Redlining involved distinguishing certain neighborhoods as “hazardous” for mortgage lending, based largely on race. Residents of these neighborhoods were denied home loans, leading to lower home values and less homeownership. Although redlining ended in 1968 with the Fair Housing Act, the practice has contributed to a legacy of segregation and disparities for these neighborhoods that remains evident today when it comes to health care, education, incarceration, access to nutritious food and public investment in infrastructure.

The neighborhoods also are physically hotter. A study of 108 historically redlined cities nationwide found temperature differences in 94 percent of them, and that the differences were consistent with racial and economic makeup. The greatest differences were in the Southeast and West, while the Midwest displayed the least.

Historic systemic racism and ongoing inequities didn’t just leave the neighborhoods markedly hotter, said Jeremy Hoffman, a co-author of the study and director of climate justice and impact at Groundwork USA, a network of local groups aimed at revitalizing low-income communities.

These same neighborhoods often have the least resources for dealing with the blistering heat. Residents tend to pay greater proportions of their income toward housing and energy costs and also have less access to health care. 
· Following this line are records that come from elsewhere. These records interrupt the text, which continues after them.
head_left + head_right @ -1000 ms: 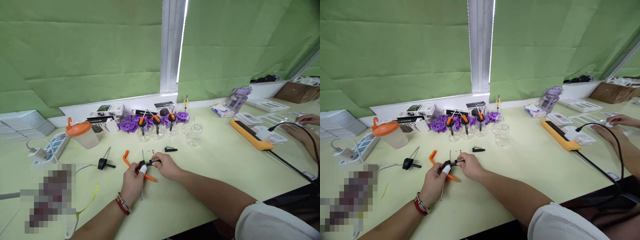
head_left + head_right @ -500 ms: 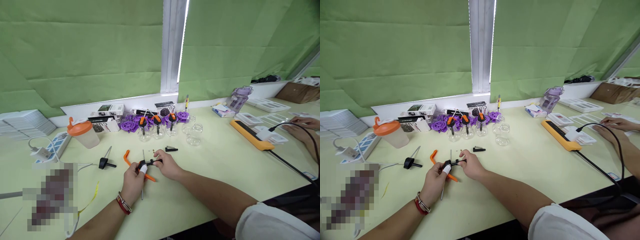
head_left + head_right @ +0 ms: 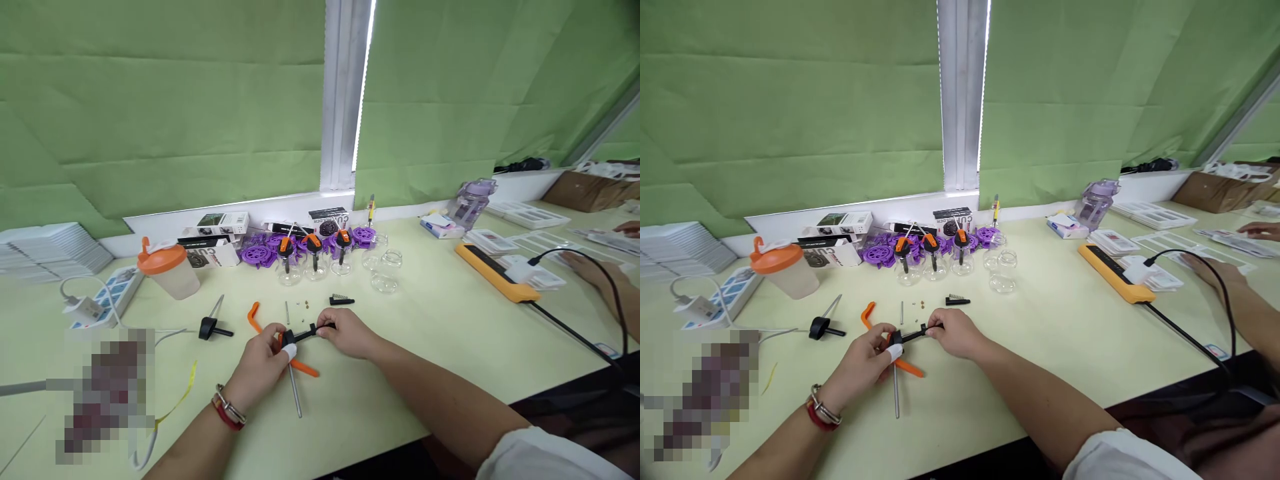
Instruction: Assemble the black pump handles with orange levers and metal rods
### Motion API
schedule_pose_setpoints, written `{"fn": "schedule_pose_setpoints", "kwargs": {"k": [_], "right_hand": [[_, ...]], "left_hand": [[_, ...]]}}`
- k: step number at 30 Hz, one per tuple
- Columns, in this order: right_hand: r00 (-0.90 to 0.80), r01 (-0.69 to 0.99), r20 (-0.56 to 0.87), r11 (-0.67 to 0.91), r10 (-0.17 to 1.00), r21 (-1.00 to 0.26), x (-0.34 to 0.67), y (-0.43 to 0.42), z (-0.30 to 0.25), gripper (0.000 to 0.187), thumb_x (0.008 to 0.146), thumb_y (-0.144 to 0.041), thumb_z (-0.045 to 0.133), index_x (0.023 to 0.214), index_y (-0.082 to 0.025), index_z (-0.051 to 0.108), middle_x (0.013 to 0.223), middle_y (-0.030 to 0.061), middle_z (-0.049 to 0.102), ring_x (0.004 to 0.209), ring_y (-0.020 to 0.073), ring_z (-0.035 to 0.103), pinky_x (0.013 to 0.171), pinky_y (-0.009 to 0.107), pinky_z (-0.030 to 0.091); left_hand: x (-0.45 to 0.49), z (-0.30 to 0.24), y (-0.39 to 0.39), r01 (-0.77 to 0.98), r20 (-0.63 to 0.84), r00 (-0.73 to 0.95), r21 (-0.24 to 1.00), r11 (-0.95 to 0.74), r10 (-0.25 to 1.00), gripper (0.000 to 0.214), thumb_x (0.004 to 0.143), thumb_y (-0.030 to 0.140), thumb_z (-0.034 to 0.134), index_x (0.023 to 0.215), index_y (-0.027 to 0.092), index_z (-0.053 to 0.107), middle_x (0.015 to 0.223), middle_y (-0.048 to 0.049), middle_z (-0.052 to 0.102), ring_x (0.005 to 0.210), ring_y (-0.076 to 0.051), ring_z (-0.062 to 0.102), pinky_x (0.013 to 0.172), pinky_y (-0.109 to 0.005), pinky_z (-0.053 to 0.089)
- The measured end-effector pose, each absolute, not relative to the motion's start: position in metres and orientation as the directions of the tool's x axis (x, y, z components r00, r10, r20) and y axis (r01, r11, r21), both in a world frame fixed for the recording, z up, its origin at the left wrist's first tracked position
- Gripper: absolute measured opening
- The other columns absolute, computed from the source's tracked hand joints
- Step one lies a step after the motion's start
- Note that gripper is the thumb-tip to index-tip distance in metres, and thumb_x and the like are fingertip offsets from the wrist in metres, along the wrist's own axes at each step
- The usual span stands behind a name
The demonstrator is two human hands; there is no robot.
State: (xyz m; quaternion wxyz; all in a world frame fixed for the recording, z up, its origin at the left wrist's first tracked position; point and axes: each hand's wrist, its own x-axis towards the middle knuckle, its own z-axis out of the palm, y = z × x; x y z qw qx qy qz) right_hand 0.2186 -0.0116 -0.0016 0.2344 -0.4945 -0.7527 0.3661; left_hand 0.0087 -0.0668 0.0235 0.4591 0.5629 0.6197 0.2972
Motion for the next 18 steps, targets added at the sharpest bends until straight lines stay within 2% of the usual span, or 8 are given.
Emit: {"fn": "schedule_pose_setpoints", "kwargs": {"k": [3,8,11,14,16,18], "right_hand": [[-0.341,0.670,0.008,0.249,0.940,-0.699,0.217,-0.011,0.000,0.009,0.081,-0.026,0.057,0.083,-0.020,0.063,0.082,0.0025,0.064,0.076,0.0159,0.056,0.065,0.026,0.038],[-0.336,0.769,0.079,0.322,0.938,-0.552,0.218,-0.013,0.002,0.012,0.082,-0.025,0.059,0.076,-0.017,0.064,0.086,0.0051,0.062,0.085,0.0182,0.053,0.072,0.028,0.038],[-0.410,0.773,0.145,0.427,0.901,-0.469,0.216,-0.013,0.005,0.014,0.085,-0.026,0.057,0.086,-0.016,0.067,0.091,0.0075,0.062,0.091,0.0198,0.051,0.077,0.030,0.037],[-0.552,0.723,0.245,0.604,0.797,-0.335,0.208,-0.010,0.009,0.020,0.089,-0.021,0.049,0.098,-0.017,0.067,0.098,0.0078,0.062,0.092,0.0194,0.048,0.080,0.030,0.036],[-0.623,0.708,0.235,0.666,0.746,-0.234,0.200,-0.004,0.010,0.022,0.090,-0.017,0.046,0.095,-0.018,0.068,0.094,0.0069,0.062,0.087,0.0187,0.047,0.076,0.029,0.035],[-0.656,0.718,0.177,0.679,0.734,-0.156,0.191,0.003,0.011,0.023,0.089,-0.015,0.046,0.084,-0.018,0.069,0.086,0.0064,0.061,0.083,0.0182,0.047,0.072,0.029,0.034]], "left_hand": [[0.003,0.027,-0.063,0.455,-0.295,0.108,0.864,0.216,0.949,0.029,0.072,0.039,0.059,0.092,0.019,0.050,0.059,0.0069,0.048,0.042,-0.011,0.049,0.042,-0.023,0.037],[-0.003,0.030,-0.059,0.453,-0.314,0.185,0.868,0.203,0.931,0.026,0.071,0.035,0.059,0.089,0.019,0.050,0.061,0.0075,0.046,0.041,-0.009,0.047,0.042,-0.023,0.036],[-0.006,0.031,-0.059,0.470,-0.316,0.228,0.864,0.179,0.921,0.024,0.071,0.033,0.059,0.089,0.019,0.050,0.062,0.0077,0.046,0.040,-0.007,0.044,0.041,-0.022,0.033],[-0.008,0.031,-0.059,0.517,-0.286,0.246,0.847,0.124,0.926,0.021,0.071,0.031,0.060,0.086,0.018,0.052,0.063,0.0071,0.046,0.043,-0.008,0.045,0.042,-0.022,0.032],[-0.009,0.032,-0.060,0.532,-0.279,0.254,0.840,0.107,0.926,0.021,0.070,0.030,0.061,0.084,0.018,0.052,0.063,0.0069,0.046,0.045,-0.008,0.045,0.043,-0.022,0.033],[-0.009,0.032,-0.060,0.526,-0.285,0.263,0.844,0.111,0.922,0.020,0.070,0.030,0.060,0.084,0.018,0.052,0.062,0.0071,0.045,0.044,-0.008,0.044,0.042,-0.022,0.032]]}}
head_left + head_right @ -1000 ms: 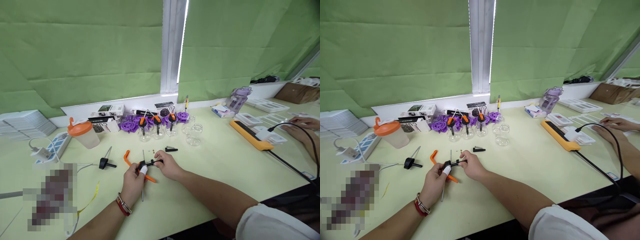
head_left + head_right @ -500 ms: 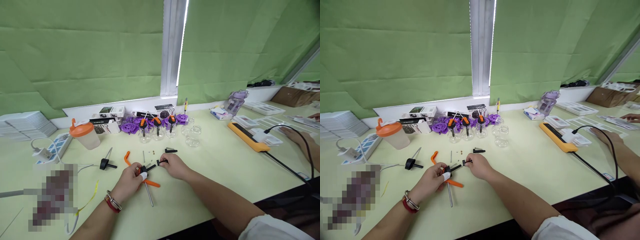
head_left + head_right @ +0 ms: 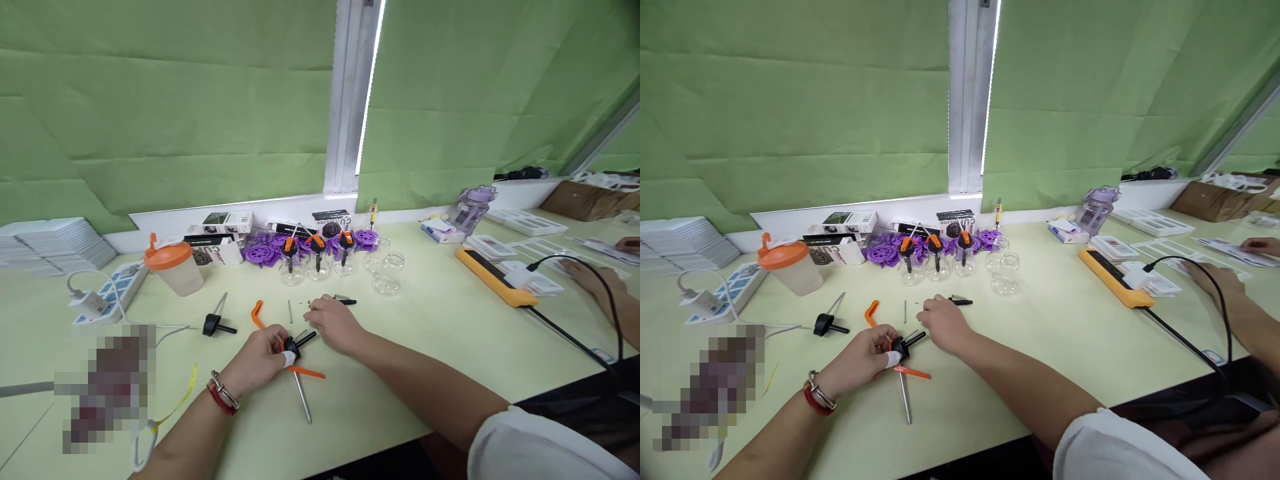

“Regardless of their region or climate background zone, the same types of people were being exposed,” Hoffman said. “You have infrastructure that amplifies extreme heat being concentrated in Black communities, while being restricted or not allowed in wealthier whiter communities.” 

The Biden administration announced plans Friday to put $1 billion toward enhancing tree canopies in urban areas as a means of addressing extreme heat and climate change. Extreme heat, like other climate change impacts, is poised to exacerbate existing inequities, an issue that must be addressed, said Robert Bullard, director of the Bullard Center for Environmental and Climate Justice at Texas Southern University.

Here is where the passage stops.